Diatas mejanya, Arvan mengambil setumpuk berkas yang diserahkan oleh pihak HRD tadi pagi. Berkas itu berisi laporan kinerja karyawan yang ada di berbagai cabang perusahaan. Dia harus memeriksa daftar nama para karyawannya sebelum nanti mengambil keputusan apakah memberi surat peringatan atau melakukan pemutusan kerja.
Sebenarnya dia malas melakukan ini, dirinya bisa saja menyerahkannya kepada HDR untuk memvalidasi dan segera melakukan pemutusan kerja pada pegawai yang namanya ada di atas mejanya sekarang. Surat peringatan baginya hanya basa-basi dan kurang memberi efek jera.
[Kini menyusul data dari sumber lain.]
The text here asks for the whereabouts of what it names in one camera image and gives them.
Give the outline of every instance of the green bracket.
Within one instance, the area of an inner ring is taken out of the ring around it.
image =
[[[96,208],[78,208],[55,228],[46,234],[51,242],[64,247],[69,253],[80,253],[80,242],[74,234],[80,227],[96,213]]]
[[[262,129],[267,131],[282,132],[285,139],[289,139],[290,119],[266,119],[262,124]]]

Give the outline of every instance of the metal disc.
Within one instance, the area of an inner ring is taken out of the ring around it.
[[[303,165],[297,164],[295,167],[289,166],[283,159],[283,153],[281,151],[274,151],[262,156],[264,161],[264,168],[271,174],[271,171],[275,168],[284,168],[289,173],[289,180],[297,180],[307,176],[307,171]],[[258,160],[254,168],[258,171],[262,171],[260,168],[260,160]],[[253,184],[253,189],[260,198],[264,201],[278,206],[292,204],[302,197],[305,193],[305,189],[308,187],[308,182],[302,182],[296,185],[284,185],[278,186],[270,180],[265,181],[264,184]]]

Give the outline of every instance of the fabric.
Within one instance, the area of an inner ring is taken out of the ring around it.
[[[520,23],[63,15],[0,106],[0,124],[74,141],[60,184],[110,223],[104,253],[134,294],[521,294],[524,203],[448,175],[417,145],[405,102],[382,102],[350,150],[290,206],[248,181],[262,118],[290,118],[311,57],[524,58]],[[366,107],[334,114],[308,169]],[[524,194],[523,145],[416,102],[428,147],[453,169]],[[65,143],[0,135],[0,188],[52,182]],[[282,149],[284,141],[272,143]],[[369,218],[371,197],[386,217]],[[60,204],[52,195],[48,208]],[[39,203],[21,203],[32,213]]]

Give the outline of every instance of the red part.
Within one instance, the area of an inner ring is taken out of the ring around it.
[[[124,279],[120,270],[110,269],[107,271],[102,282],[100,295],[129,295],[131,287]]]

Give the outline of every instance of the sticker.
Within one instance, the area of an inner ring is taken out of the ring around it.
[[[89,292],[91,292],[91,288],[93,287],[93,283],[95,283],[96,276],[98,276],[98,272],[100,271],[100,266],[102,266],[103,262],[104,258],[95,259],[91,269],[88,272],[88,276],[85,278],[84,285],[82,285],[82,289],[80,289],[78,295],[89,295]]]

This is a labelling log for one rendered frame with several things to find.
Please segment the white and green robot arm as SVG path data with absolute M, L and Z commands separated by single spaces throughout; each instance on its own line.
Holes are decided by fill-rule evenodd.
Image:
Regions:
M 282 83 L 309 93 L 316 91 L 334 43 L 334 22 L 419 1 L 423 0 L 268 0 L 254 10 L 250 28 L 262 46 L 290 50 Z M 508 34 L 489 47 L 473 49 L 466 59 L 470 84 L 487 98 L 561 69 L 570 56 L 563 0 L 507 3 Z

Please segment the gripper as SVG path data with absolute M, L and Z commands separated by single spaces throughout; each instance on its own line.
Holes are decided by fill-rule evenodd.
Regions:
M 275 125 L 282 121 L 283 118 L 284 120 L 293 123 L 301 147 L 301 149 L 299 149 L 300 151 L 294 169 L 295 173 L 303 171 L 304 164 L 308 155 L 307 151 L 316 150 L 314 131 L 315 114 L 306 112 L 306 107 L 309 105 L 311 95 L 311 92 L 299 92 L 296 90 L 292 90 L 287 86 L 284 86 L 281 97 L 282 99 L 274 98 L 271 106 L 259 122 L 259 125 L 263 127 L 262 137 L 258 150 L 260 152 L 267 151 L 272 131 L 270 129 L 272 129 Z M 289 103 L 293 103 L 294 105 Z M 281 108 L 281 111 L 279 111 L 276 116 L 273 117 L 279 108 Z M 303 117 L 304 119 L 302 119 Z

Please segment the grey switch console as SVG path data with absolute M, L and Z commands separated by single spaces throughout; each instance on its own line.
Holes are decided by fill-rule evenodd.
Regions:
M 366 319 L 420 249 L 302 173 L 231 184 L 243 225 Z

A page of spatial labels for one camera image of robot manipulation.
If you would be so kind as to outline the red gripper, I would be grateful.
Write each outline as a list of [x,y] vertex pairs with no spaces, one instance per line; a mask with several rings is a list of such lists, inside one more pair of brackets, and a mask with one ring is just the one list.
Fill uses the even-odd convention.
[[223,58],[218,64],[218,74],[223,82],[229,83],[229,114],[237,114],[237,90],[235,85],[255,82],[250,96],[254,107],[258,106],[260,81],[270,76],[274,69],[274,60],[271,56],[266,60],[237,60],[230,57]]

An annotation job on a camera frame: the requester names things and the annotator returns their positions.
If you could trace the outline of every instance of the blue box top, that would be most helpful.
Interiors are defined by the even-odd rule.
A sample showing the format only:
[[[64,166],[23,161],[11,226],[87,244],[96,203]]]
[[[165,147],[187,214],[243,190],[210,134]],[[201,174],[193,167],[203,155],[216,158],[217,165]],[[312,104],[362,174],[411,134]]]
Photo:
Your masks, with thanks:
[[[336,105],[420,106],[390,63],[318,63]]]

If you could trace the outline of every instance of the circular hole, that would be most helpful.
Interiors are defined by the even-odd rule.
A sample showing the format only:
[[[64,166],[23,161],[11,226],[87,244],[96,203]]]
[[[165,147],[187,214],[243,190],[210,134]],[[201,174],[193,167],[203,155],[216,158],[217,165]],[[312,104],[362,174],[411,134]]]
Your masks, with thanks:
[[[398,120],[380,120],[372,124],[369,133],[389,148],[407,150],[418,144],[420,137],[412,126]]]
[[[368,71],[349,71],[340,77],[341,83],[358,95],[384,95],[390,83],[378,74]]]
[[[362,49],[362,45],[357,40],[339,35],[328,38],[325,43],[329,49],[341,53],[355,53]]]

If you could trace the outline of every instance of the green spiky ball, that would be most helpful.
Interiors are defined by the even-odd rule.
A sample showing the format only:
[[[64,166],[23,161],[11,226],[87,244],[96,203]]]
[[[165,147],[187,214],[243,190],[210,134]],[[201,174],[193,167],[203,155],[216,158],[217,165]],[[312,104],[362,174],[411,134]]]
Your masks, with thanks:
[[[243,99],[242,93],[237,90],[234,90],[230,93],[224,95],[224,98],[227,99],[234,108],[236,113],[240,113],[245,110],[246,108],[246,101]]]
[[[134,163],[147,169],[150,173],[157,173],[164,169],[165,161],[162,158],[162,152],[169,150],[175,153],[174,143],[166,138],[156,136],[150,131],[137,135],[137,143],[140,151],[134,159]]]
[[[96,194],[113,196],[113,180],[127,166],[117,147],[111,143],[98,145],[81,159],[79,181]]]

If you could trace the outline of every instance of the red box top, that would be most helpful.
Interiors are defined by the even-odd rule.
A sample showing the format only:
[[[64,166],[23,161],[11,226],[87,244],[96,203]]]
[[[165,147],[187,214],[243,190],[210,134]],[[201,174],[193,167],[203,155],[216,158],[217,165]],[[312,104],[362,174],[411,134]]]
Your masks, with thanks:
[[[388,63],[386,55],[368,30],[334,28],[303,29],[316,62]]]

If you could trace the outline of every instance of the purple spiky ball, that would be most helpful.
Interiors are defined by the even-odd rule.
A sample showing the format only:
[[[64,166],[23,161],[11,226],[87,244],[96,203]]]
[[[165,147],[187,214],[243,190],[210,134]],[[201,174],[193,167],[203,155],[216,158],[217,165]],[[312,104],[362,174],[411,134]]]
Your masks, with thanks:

Dia lebih memilih langsung mengambil sikap dengan memutuskan kontrak.
Tapi sebagai pemilik perusahaan tentu memerlukan izin darinya jika ingin melakukan pemutusan hubungan kerja dengan karyawan yang dianggap tidak kompeten dalam mempertahankan kinerjanya. Hanya memerlukan tanda tangannya.
Arvan mulai membuka lembaran file dan melihat kembali daftar nama para calon pengangguran yang hidupnya tergantung padanya. Sungguh ironis memang, ketika kehidupanmu berada ditangan seseorang yang berkuasa, yang bisa mendorongmu ke jurang pengangguran kapan saja. ketika mencari pekerjaan baru saja begitu sulit belakangan ini. tapi mau bagaimana lagi. perusahaan juga memerlukan laba untuk keberlangsungan hidup pekerja yang lain. Membiarkan pegawai yang tidak kompeten terlalu lama ibarat memelihara parasit dalam tubuh. Dibiarkan terlalu lama justru akan merusak anggota tubuh lain. Dan Arvan tidak menyukai hal itu.
Arvan mengamati tiap lembar berisi nama pegawainya hingga matanya tertuju pada selembar kertas. Arvan terdiam. netranya membesar dan tidak berkedip memastikan kalo penglihatannya tidak salah. AMANDA CLARISA PUTRI. Arvan bahkan memperhatikan dengan teliti nama tersebut meyakinkan dirinya bahwa dia tidak salah lihat.
Arvan tersenyum tipis penuh kebencian. Dia kemudian menghubungi seseorang, "Siska, tolong hubungi bagian pemasaran dan HRD, saya minta realisasi penjualan dan daftar pegawai untuk outlet kita yang ada di Pati," ucap Arvan tegas kemudian langsung menutup pembicaraannya. dia kembali mengambil berkas itu dan memainkan jarinya pada kertas bertuliskan nama Amanda.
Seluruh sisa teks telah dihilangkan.